Capital Employed = (Total Assets – Current Liabilities)

∴ ROCE = US\$1.9b ÷ (US\$22.2b – US\$12.6b) = 20%

The calculation above shows that OMC’s earnings were 20% of capital employed. Comparing this to a healthy 15% benchmark shows Omnicom Group is currently able to return a robust amount to owners for the use of their capital, which is a good sign for those who believe this will continue and the company’s management will find good uses for the earnings they create.

### Does this mean I should invest?

Omnicom Group’s relatively strong ROCE is tied to the movement in two factors that change over time: earnings and capital requirements. At the moment Omnicom Group is in a favourable position, but this can change if these factors underperform. Because of this, it is important to look beyond the final value of OMC’s ROCE and understand what is happening to the individual components. Looking three years in the past, it is evident that OMC’s ROCE has deteriorated from 22%, indicating the company’s capital returns have declined.
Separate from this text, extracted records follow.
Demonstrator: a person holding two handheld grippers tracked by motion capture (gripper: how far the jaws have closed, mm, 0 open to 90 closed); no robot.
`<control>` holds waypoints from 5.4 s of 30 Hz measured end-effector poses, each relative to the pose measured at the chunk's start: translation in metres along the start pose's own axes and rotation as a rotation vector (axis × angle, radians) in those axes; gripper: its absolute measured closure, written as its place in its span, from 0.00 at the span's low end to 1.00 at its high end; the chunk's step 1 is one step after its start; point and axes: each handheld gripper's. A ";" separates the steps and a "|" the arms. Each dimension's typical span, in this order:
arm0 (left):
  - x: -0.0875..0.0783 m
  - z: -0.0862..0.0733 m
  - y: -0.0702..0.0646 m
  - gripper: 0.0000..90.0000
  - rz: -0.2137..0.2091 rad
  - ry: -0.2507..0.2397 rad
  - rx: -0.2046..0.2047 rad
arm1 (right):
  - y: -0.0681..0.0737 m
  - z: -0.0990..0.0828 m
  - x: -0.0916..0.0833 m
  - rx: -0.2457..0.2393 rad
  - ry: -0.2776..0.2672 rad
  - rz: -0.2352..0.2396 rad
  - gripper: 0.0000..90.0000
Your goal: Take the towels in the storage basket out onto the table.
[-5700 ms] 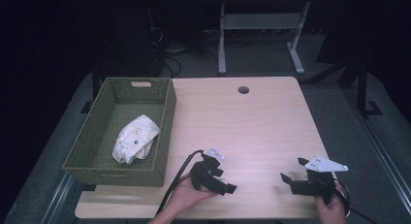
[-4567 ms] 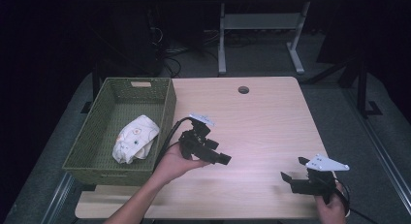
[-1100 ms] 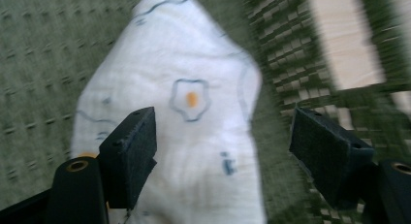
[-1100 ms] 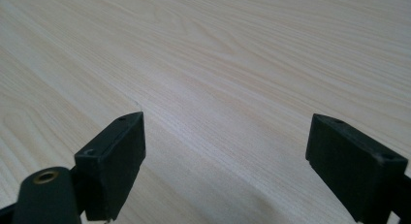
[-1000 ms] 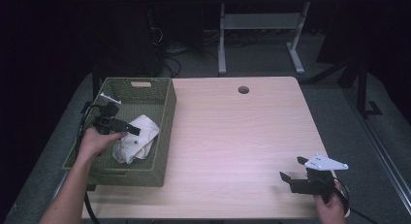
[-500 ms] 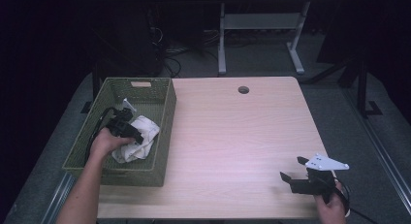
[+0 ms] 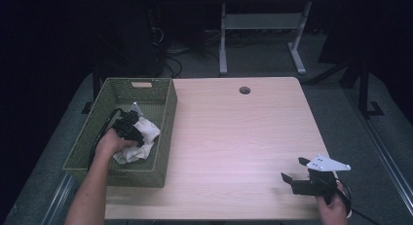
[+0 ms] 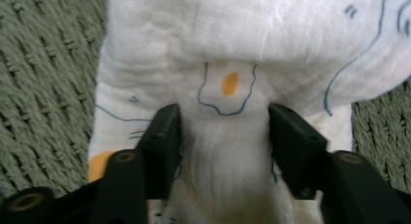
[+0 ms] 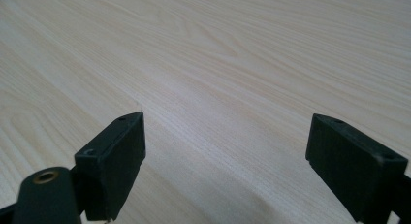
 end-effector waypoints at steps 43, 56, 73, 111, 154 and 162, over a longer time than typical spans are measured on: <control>-0.032 -0.010 0.020 0.85 -0.041 -0.117 -0.033 | -0.004 -0.002 0.000 0.005 0.000 -0.009 0.15; -0.068 -0.025 0.038 0.85 -0.172 -0.265 -0.082 | -0.006 -0.003 -0.001 0.010 -0.003 -0.019 0.15; -0.093 -0.047 0.055 0.85 -0.346 -0.400 -0.155 | -0.004 -0.002 -0.003 0.011 -0.013 -0.025 0.15; -0.124 -0.060 0.060 0.85 -0.428 -0.489 -0.144 | -0.004 0.000 -0.005 0.020 -0.024 -0.034 0.15; -0.175 -0.033 0.016 0.85 -0.500 -0.580 -0.031 | -0.004 0.001 -0.009 0.024 -0.047 -0.037 0.15; -0.177 -0.020 -0.004 0.85 -0.515 -0.575 0.005 | -0.005 0.001 -0.012 0.030 -0.054 -0.046 0.15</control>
Point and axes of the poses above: each handheld gripper's, and its own axes: x roughly forward along the jaws, z roughly out of its top, y roughly to its left, and after that the axes turned 13 degrees about z, right-handed
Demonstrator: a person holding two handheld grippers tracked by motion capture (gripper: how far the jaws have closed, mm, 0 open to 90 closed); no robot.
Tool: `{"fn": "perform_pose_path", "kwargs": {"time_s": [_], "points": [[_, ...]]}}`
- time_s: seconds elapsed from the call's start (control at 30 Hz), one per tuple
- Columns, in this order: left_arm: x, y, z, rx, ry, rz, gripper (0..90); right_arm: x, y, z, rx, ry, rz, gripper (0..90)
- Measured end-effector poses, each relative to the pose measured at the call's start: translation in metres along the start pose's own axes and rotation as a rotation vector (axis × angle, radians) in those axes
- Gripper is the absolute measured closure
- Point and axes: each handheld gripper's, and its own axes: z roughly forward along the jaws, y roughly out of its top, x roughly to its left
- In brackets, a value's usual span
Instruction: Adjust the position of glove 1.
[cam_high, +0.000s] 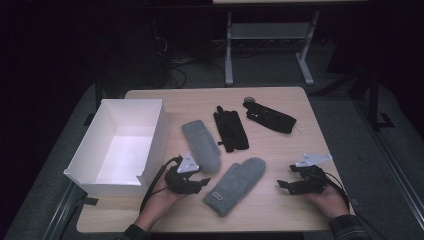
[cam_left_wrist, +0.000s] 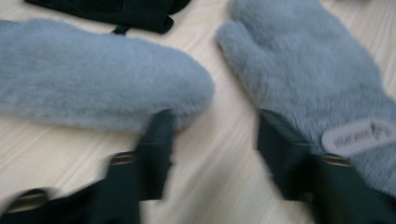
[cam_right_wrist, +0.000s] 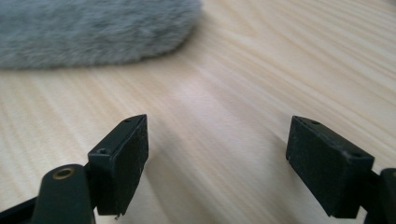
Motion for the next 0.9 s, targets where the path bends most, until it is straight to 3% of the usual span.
{"fn": "perform_pose_path", "kwargs": {"time_s": [0.17, 0.3, 0.4, 0.5, 0.6, 0.8, 0.9], "points": [[0.014, 0.018, 0.004, 0.037, 0.055, -0.036, 89.4, 0.001, -0.002, 0.004, -0.022, -0.036, -0.017, 14.3], [0.033, 0.033, 0.017, 0.079, 0.101, -0.063, 89.5, 0.001, -0.004, 0.005, -0.035, -0.037, -0.013, 14.0], [0.042, 0.035, 0.028, 0.111, 0.132, -0.089, 89.5, 0.001, -0.004, 0.005, -0.034, -0.039, -0.012, 14.0], [0.046, 0.032, 0.038, 0.137, 0.120, -0.088, 89.5, 0.001, -0.004, 0.005, -0.035, -0.039, -0.012, 14.0], [0.044, 0.033, 0.046, 0.139, 0.107, -0.087, 89.5, 0.001, -0.004, 0.005, -0.035, -0.039, -0.012, 14.1], [0.030, 0.039, 0.069, 0.195, 0.049, -0.038, 89.5, 0.001, -0.004, 0.005, -0.035, -0.039, -0.011, 14.1], [0.025, 0.044, 0.075, 0.186, 0.038, -0.014, 89.5, 0.001, -0.004, 0.005, -0.035, -0.039, -0.011, 14.2]]}}
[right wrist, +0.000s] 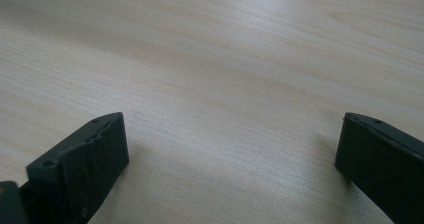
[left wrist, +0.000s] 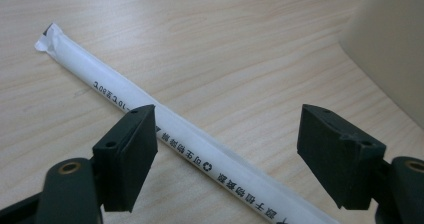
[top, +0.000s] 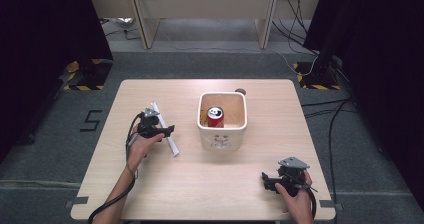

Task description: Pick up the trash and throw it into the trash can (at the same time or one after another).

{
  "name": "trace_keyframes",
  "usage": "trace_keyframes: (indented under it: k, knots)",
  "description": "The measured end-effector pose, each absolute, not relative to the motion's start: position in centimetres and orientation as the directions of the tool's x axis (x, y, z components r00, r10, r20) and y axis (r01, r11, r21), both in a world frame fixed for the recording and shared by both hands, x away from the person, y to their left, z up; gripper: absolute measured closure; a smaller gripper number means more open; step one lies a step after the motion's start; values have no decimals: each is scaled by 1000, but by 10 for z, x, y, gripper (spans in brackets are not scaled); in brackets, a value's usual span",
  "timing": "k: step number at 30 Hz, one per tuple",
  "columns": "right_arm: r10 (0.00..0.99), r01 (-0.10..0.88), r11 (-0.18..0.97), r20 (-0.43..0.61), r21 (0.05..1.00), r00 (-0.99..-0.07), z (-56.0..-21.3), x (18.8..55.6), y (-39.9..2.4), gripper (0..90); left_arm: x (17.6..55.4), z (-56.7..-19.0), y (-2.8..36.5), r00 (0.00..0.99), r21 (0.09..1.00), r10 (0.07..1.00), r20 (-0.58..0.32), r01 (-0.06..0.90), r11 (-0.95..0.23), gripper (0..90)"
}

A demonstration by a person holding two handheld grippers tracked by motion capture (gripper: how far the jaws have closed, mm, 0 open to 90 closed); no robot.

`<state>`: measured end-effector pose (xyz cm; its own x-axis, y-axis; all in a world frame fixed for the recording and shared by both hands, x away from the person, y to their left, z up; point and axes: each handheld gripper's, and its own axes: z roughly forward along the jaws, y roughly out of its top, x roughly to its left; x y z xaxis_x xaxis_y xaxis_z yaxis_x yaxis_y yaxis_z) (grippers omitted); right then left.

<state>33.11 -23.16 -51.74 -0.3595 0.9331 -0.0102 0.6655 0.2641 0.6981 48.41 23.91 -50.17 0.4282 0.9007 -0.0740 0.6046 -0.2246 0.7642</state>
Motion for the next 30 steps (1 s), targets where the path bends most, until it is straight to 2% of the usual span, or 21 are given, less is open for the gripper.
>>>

With this, the current earnings of US\$1.9b improved from US\$1.8b however capital employed rose by a relatively larger volume because of a hike in the level of total assets , indicating that the previous growth in earnings has not been able to improve ROCE because the company now needs to employ more capital to operate the business.

### Next Steps

Despite OMC’s downward trend in ROCE in the recent past, the company still remains an attractive candidate that is capable of producing solid capital returns and a potentially strong return on investment. But don’t forget, return on capital employed is a static metric that should be looked at in conjunction with other fundamental indicators like future prospects and valuation. It’s important to account for these factors because you cannot be sure if the downward path is a signal to run, or just a blip in an otherwise solid return profile. If you’re building your portfolio and want to take a deeper look, I’ve added a few links below that will help you further evaluate OMC or other alternatives.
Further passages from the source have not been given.